Since President Benson’s emphasis on the Book of Mormon there has been more attention given to the converting power of this scripture. Pearson has written a very engaging narrative that makes his book interesting to read and ponder. Throughout the book he has used quotations from himself and others with whom he interacted. While the exact wording of these conversations is probably not totally accurate, although he relied on his journals and diaries, the nature of the conversations is probably accurate, and using the conversations does lend itself to showing the reader how to make use of the Book of Mormon as a tool for conversion.
While I recently presided as a mission president over more than six hundred missionaries, I found that a testimony of the Book of Mormon does indeed lead one to a testimony of Jesus Christ, of Joseph Smith, of the Church which he helped to restore upon the earth, and of a modern-day prophet. I believe that this book would have helped some of my missionaries learn how to use the Book of Mormon more effectively. For this reason I would recommend Moroni’s Promise.
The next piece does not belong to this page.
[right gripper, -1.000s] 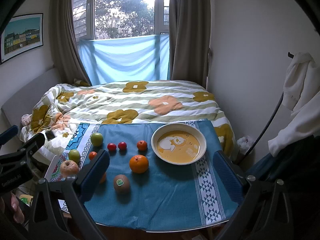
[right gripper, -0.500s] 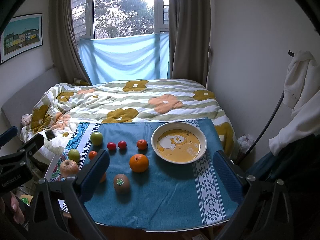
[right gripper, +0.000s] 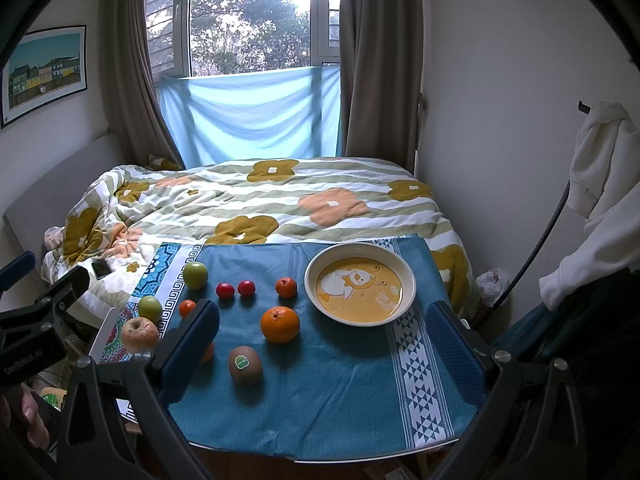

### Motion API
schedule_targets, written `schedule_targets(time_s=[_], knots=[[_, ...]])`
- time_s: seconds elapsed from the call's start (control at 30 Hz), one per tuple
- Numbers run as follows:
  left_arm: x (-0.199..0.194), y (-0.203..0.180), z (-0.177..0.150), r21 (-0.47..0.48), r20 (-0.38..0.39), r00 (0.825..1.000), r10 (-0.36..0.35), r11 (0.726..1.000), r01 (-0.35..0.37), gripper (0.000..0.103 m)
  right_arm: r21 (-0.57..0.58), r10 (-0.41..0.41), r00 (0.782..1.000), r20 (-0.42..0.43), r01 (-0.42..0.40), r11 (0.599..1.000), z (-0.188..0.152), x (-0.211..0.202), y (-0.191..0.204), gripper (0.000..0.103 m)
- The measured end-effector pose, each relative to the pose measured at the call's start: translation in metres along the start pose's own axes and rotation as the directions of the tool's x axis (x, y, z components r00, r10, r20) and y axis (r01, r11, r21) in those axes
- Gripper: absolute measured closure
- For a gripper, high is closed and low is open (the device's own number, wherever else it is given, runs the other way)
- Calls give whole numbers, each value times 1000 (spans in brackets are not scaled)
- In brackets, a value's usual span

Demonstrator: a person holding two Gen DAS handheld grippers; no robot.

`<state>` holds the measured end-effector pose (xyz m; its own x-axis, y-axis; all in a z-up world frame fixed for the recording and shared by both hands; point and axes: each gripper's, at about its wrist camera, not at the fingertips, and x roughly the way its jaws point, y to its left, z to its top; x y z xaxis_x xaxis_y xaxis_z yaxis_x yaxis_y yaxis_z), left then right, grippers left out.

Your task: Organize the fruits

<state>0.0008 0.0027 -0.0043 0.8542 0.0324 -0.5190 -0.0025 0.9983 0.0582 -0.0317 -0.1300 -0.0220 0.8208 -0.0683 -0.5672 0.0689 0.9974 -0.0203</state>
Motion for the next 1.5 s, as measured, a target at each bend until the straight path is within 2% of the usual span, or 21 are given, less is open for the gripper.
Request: schedule_targets(time_s=[1.37, 1.5], knots=[[0, 5, -4, -2, -6, 1000, 2, 1000, -2, 0, 4, 1, 1000, -8, -1, 1000, -2, 3, 0, 0], [1, 4, -4, -11, -14, 1000, 4, 1000, -4, 0, 2, 14, 1000, -13, -14, 1000, -7, 4, 11, 0]])
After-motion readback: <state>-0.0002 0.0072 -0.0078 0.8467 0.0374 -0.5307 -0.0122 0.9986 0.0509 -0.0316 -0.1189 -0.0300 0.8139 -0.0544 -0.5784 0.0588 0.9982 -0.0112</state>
I found the use of one secondary source a bit disconcerting. On page 72 the account of Joseph and Sidney receiving section 76 of the Doctrine and Covenants is cited. The author quotes the Juvenile Instructor for the account “as quoted in Lyndon W.Cook, The Revelations of the Prophet Joseph Smith.” With the Juvenile Instructor so easily available in libraries, the author would have done well to cite the original source. If the author had checked the original source, he would have noticed that Cook, in his version, omitted the portion from the original quotation indicated by the italicized words below:
Joseph would, at intervals, say: “What do I see?” as one might say while looking out the window and beholding what all in the room could not see. Then he would relate what had been seen or what he was looking at.
I liked the book, except for pages 97 through 110, in which the author discusses organic evolution. Here the book appears merely to add to comments left over from some previous encounters with this topic. Perhaps further development of the topic in terms of how it fits with Moroni’s promise would have assisted me. I would have preferred that such statements as “The Book of Mormon teaches that Adam and Eve were our first parents” or “The Book of Mormon teaches that the Lord Jesus Christ created the earth” had been used to demonstrate that Christ did create the earth and that Adam and Eve were real persons and were the first parents.
I am not convinced that the Book of Mormon says or wants to say much more than this about evolution. I did not find this section to be of the same spirit as the rest of the book. The creation of the Grand Canyon and the reality of dinosaur fossils are on a back burner for me. I am not sure how they came about, but I know that Christ is the Redeemer. The evolution question does not concern me as much as the sacred nature of the Book of Mormon and how it can help bring about conversion. The early part of the book I found to be very stimulating and, in spite of the treatment of evolution, I would still recommend the book.